What the task requires: In the material below, which lines hold the word "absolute"? Pick each one out.

*** Opening Collected data ***

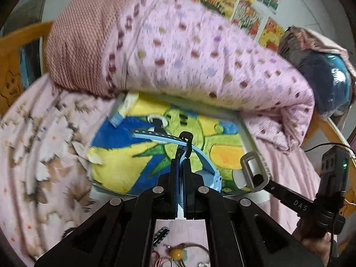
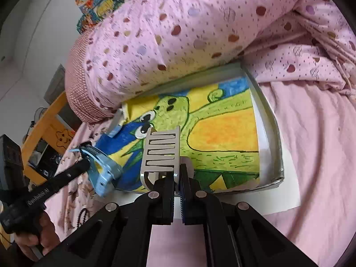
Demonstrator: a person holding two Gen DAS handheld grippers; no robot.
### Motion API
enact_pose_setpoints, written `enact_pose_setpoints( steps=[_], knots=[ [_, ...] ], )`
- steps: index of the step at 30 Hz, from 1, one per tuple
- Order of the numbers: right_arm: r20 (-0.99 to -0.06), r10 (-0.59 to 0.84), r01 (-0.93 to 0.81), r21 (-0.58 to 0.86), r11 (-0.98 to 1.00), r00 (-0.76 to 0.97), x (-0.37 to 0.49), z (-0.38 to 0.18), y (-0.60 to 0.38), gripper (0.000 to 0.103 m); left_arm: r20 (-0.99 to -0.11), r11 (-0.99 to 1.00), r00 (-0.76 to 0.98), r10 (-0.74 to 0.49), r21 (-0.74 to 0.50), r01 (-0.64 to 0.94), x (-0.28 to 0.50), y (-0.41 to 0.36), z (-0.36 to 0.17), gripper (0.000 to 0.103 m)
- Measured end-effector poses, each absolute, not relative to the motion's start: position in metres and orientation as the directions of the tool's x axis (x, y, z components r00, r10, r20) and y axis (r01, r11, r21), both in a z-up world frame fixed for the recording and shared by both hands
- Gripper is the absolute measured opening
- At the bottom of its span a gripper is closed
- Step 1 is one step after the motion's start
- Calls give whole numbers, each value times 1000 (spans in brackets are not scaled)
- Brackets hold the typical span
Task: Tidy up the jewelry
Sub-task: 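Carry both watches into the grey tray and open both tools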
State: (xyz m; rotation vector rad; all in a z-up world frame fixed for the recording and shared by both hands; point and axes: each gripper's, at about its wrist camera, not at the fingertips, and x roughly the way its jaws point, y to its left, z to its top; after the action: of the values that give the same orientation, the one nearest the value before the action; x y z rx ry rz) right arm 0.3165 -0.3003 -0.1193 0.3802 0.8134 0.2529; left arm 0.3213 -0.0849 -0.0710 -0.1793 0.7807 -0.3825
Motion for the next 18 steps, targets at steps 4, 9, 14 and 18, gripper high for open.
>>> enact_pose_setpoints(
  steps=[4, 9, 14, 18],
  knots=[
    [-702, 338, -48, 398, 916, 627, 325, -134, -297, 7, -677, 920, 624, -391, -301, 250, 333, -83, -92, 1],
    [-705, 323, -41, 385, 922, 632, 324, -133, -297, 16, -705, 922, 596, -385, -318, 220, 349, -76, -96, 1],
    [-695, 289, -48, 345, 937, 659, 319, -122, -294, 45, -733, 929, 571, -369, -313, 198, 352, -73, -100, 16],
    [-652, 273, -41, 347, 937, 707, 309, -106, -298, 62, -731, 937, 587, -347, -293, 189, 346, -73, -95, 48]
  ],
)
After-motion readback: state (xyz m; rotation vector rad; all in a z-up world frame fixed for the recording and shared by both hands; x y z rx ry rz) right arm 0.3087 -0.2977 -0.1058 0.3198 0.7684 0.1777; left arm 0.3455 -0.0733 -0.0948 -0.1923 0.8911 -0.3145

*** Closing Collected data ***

Problem solution:
- Measured end-effector poses, each absolute, not relative to the motion's start: position in metres and orientation as the directions of the tool's x axis (x, y, z components r00, r10, r20) and y axis (r01, r11, r21), both in a z-up world frame fixed for the recording and shared by both hands
- Gripper is the absolute measured opening

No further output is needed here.